On many occasions, I’ve talked here about the free AMC movie vouchers care of MyCokeRewards: two silver tickets, a large popcorn and two large drinks.
We started visiting a dine-in theater because, baffingly, it was the only one in the area that let us use vouchers in the first two weeks. It didn’t even charge $3 for the privilege.
The couple of times we had problems — other disruptive patrons, bad service during the movie — customer service quickly stepped in and took care of us. I’ve done nothing but sing that theater’s praises, including here on this blog.
Things have changed.
First of all, the $3 charge applies only on weekends. Great for weeknight outings, but there doesn’t appear to be a time limit on the weekend charge. No matter how long the movie has been out, you’ll pay to use the vouchers.
Second, we were charged to upgrade to Cinema Suites (21+). That had always been covered before.
Third, we were charged $5, not $3. Even though the screens behind the ticket seller’s heads stated $3 for gold and silver vouchers.
We brought this to a manager’s attention. He politely explained there was a different charge for silver vs gold. He didn’t seem too concerned about charging customers something other than the price displayed in the lobby.
We should have just gone home. But we’d already driven the 12 miles. Plus, we were starved for entertainment. (Our wireless router was dead, so no beloved Netflix.)
By the way, I should point out that the regular tickets at the theater are $10. So on the weekends you’ll pay half the cost of a ticket for a “free” movie.
Then, near the end of the movie, we found out the free large drink and popcorn got us $3 credits each.
You can’t even get a small for $3!
The excuse was that there’s only one size. In which case, I think the one size should be considered large. At the very least, we should’ve gotten credit for the cost of a large drink and popcorn at a normal AMC theater.
Tim immediately went to find a manager. Thereby missing important points in the movie. Yeah, he should’ve waited, but we were fed up. We were looking at paying $24 for a night that, six months ago, would have been free.

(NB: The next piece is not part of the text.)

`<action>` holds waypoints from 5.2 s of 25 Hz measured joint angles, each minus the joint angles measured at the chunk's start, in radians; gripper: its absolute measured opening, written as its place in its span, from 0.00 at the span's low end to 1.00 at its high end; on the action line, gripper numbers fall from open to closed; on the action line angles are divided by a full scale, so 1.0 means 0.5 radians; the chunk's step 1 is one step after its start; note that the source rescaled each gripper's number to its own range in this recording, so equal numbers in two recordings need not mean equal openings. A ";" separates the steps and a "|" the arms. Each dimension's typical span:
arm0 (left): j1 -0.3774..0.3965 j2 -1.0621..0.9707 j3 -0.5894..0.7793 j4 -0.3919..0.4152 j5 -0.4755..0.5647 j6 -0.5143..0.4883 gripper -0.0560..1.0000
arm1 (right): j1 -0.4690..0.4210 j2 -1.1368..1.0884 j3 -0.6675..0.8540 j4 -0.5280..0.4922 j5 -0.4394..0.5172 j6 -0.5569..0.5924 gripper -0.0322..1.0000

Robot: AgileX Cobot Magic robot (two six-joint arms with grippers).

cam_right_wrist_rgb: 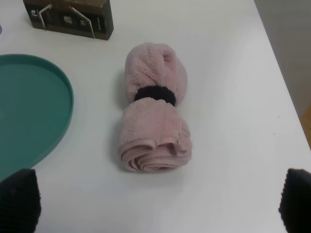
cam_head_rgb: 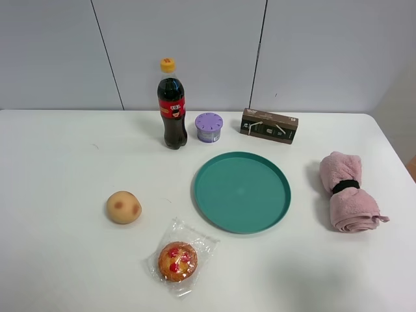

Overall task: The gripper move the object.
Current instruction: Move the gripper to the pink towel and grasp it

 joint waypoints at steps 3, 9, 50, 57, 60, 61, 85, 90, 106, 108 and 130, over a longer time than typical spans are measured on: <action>0.000 0.000 0.000 0.000 0.000 0.000 1.00 | 0.000 0.000 0.000 0.000 0.000 0.000 0.99; 0.000 0.000 0.000 0.000 0.000 0.000 1.00 | 0.000 0.000 0.000 0.000 0.000 0.000 0.99; 0.000 0.000 0.000 0.000 0.000 0.000 1.00 | 0.021 0.000 0.000 0.000 0.000 0.000 0.99; 0.000 0.000 0.000 0.000 0.000 0.000 1.00 | 0.021 0.000 0.000 -0.035 0.000 0.048 0.99; 0.000 0.000 0.000 0.000 0.000 0.000 1.00 | 0.021 0.000 -0.010 -0.050 0.000 0.094 0.99; 0.000 0.000 0.000 0.000 0.000 0.000 1.00 | 0.021 0.000 -0.024 -0.054 0.002 0.106 0.99; 0.000 -0.002 0.000 0.002 0.000 0.000 1.00 | 0.021 1.678 -1.143 -0.222 0.162 0.122 0.86; 0.000 -0.002 0.000 0.002 0.000 0.000 1.00 | -0.013 1.916 -1.219 -0.105 0.158 0.122 0.84; 0.000 -0.002 0.000 0.002 0.000 0.000 1.00 | -0.434 2.512 -1.220 0.270 0.186 -0.225 0.81; 0.000 -0.002 0.000 0.002 0.000 0.000 1.00 | -0.454 2.590 -1.220 0.301 0.185 -0.269 0.81; 0.000 -0.002 0.000 0.002 0.000 0.000 1.00 | -0.466 3.415 -1.225 0.395 -0.129 -0.777 0.81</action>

This new manager was compliant but not exactly apologetic about this frustrating experience. He did, at least, let us exchange for new tickets.
Tim had to then get a new pair of tickets for the movie. At least they did that, but again not exactly radiating concern over our happiness or lack thereof.

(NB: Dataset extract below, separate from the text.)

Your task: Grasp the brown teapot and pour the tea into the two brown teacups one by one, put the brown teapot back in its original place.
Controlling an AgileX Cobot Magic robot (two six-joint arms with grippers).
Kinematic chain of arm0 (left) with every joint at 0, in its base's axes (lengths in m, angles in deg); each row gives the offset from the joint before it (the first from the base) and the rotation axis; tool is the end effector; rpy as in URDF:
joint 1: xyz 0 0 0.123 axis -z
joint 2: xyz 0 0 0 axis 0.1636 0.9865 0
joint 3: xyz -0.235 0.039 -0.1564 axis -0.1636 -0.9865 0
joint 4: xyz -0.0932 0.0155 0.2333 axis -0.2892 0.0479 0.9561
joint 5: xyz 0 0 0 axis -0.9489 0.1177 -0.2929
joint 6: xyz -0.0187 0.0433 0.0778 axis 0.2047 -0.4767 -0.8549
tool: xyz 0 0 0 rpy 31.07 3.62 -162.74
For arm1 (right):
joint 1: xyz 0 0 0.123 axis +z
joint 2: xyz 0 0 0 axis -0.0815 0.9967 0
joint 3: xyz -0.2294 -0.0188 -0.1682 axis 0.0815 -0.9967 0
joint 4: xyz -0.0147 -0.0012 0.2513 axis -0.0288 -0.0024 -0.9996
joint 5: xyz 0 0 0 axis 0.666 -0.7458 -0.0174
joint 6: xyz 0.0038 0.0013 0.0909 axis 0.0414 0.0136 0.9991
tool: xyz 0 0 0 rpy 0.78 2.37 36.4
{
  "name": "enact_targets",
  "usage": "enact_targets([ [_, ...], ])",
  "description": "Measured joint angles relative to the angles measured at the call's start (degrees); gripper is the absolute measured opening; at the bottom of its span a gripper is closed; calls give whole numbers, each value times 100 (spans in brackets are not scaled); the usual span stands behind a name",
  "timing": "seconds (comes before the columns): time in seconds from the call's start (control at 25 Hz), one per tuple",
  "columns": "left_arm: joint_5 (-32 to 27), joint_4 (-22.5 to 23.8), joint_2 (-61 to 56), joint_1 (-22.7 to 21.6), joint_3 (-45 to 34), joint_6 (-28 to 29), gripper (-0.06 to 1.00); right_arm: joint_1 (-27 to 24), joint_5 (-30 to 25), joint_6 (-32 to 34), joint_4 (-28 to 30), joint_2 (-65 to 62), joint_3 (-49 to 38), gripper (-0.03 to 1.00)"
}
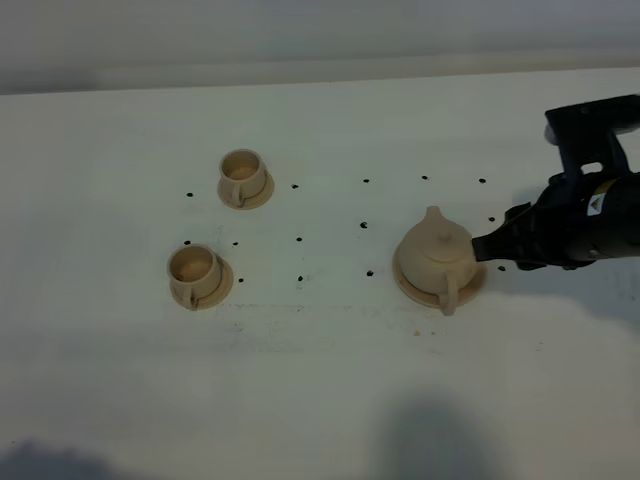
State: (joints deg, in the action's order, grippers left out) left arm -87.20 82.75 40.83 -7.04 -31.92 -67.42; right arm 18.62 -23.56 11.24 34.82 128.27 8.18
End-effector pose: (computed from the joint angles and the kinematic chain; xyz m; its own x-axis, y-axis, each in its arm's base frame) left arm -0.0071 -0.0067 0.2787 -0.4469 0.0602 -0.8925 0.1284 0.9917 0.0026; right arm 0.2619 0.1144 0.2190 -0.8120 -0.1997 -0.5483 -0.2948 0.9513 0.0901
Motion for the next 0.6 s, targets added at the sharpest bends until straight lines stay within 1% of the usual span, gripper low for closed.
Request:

I know that “free” isn’t a great business model. I was willing to accept that some fees had to be instituted. But this? This is ridiculous.
Moreover, we got a terrible reaction to our concerns. Maybe they just don’t care about people using freebies. They don’t exactly make a lot of money off us. At this rate, though, they’re definitely generating some bad word of mouth.
I sent of a polite email about our frustration/disappointment last night. No word back yet, which is unusual. I’ll keep you posted.